2018

Una semana y media en cama con gripe, aunque parece que voy mejorando. Hasta me apetece coger el ordenador algún rato.

Empezar el año enferma, cuando normalmente tengo muy buena salud, favorece aún más el talante reflexivo que siempre llega por estas fechas, con el fin de etapa. No sé hasta qué punto es real o magufada la influencia del estrés cuando uno se pone malo, pero si hay algo de verdad en ello, era fácil acabar así un año que ha sido agotador y desagradecido.

El proyecto de construir la casa ha ido apropiándose de mi energía y de mi tiempo de forma tóxica, y desplazando cualquier otra cosa que me gusta hacer.

El problema no es el proyecto, sino cómo lo he llevado yo. Ser capaz de anticiparse a los problemas, ser perfeccionista, detallista, y querer tener el control es bueno en determinados momentos, me hace ser buena en mi trabajo, por ejemplo. Pero no saber medirlo, no saber decidir cuándo es positivo y cuándo no toca, cuándo merece la pena dejar estar, es muy autodestructivo. Y más cuando se es previsor de más… overthinking is not good.

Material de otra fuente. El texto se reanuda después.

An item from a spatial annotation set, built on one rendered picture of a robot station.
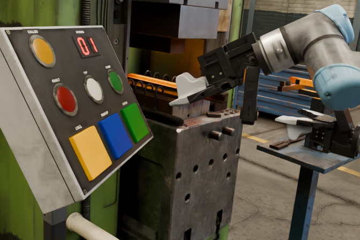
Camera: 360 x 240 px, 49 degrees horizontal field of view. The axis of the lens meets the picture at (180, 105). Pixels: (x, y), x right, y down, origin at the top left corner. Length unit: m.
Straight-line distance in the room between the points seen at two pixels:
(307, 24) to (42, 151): 0.48
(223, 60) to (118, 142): 0.25
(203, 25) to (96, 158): 0.70
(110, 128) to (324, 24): 0.42
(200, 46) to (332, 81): 0.95
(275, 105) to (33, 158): 4.55
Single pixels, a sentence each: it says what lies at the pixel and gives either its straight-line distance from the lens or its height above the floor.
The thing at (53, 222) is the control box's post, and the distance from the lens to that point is 0.87.
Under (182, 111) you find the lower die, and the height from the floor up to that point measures 0.94.
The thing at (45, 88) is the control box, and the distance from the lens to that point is 0.63.
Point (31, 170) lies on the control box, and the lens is 0.64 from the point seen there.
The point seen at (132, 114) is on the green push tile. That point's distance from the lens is 0.83.
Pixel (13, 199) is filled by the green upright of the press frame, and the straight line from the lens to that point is 1.50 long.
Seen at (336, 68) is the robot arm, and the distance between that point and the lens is 0.65.
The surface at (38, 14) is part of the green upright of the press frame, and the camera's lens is 1.10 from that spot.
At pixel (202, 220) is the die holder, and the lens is 1.40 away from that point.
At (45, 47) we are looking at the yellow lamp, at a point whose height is 1.17.
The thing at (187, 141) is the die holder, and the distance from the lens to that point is 1.18.
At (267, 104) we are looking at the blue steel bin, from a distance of 5.11.
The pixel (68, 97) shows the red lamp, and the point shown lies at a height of 1.09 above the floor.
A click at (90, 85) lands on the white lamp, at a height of 1.10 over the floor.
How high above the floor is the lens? 1.24
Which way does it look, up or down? 13 degrees down
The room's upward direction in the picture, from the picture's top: 5 degrees clockwise
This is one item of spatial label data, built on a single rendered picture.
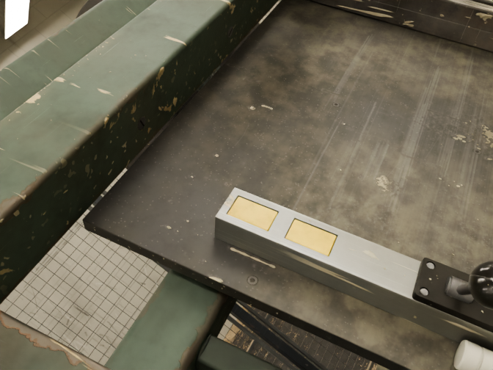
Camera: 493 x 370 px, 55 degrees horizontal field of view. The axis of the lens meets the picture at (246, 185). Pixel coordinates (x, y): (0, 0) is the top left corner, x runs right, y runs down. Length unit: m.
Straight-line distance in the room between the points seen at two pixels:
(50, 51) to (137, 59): 0.63
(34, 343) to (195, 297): 0.18
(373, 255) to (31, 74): 0.90
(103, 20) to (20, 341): 1.02
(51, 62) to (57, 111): 0.66
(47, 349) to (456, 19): 0.83
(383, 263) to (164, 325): 0.24
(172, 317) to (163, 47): 0.35
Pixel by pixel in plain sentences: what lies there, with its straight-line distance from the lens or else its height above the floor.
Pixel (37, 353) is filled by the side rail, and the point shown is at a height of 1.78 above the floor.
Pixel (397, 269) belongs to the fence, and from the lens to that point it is 0.53.
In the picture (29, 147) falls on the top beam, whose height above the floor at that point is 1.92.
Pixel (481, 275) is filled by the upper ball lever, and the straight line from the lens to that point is 0.41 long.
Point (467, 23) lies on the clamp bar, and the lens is 0.98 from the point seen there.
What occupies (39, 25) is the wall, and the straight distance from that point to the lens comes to 6.08.
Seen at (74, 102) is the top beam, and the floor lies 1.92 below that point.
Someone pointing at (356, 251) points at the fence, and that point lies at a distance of 0.53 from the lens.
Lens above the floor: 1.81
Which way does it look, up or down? 10 degrees down
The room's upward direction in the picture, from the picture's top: 49 degrees counter-clockwise
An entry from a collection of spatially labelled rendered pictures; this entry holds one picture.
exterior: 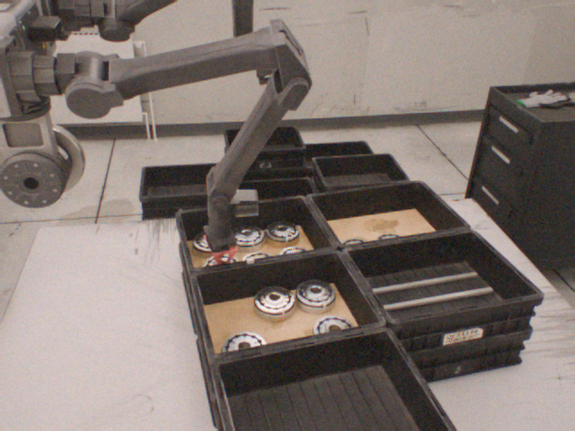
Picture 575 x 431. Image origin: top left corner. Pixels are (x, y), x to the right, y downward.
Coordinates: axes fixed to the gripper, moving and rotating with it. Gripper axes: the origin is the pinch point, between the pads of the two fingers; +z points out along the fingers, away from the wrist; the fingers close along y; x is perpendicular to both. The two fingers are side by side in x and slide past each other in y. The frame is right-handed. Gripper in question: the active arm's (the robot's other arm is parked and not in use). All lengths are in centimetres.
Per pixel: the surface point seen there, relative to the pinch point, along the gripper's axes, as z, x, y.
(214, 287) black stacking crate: 0.7, 4.5, -9.2
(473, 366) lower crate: 15, -52, -42
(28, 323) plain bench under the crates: 19, 50, 16
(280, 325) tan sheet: 5.8, -8.4, -22.6
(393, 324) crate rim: -3.8, -27.8, -40.7
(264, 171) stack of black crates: 38, -57, 120
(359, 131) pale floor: 82, -185, 247
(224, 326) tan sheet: 5.9, 4.6, -18.1
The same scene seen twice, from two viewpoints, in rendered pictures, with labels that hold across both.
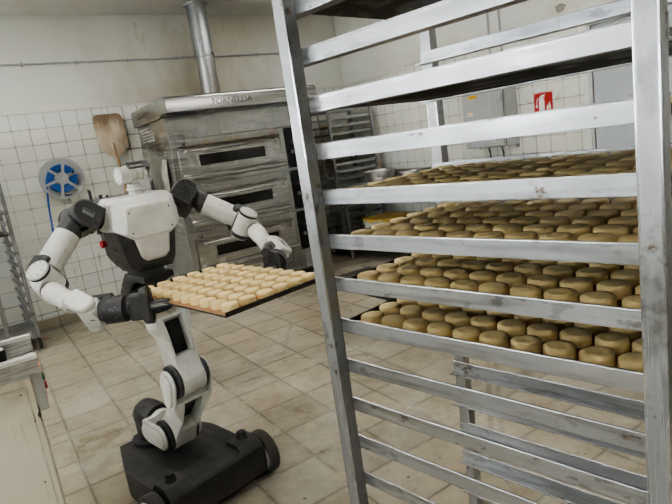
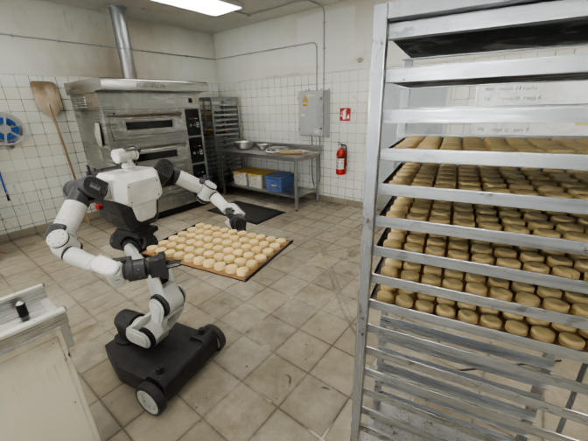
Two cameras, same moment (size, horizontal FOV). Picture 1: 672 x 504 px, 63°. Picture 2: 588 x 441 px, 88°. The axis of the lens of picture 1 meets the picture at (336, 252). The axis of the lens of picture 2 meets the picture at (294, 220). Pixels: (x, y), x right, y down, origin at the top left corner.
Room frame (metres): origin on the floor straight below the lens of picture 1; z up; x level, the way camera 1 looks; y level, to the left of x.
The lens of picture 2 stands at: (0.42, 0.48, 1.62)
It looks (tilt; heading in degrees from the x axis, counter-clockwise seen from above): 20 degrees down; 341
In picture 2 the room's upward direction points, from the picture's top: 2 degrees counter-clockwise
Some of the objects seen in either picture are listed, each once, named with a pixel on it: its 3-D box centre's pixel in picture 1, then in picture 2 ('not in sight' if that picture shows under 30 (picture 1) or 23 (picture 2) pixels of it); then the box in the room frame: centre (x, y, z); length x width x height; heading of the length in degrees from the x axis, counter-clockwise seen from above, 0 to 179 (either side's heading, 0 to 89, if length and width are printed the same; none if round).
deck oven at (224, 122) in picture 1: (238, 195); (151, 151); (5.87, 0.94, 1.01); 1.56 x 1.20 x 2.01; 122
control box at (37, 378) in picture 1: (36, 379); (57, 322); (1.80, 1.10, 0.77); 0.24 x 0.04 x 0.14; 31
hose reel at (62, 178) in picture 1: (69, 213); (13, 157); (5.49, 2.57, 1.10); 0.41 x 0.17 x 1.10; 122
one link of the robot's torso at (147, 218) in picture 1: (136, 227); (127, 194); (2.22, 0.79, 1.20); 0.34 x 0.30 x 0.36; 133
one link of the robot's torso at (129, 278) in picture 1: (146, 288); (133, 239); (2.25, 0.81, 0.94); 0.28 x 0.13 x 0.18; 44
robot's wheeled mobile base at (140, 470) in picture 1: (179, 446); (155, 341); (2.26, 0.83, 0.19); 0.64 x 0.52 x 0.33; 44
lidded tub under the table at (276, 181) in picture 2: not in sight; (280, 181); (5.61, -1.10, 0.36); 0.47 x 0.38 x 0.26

I've got 99 problems and 86 of them are completely made up scenarios in my head that I'm stressing about for absolutely no logical reason

Let it be, aprender a dejar estar, a identificar cuándo hay que poner esa presión y cuándo no, confiar y a delegar, aceptar que las cosas pueden salir mal aunque pongas el máximo esfuerzo, aceptar que la perfección es una utopía, y que me parezca bien, es lo que quiero conseguir este año.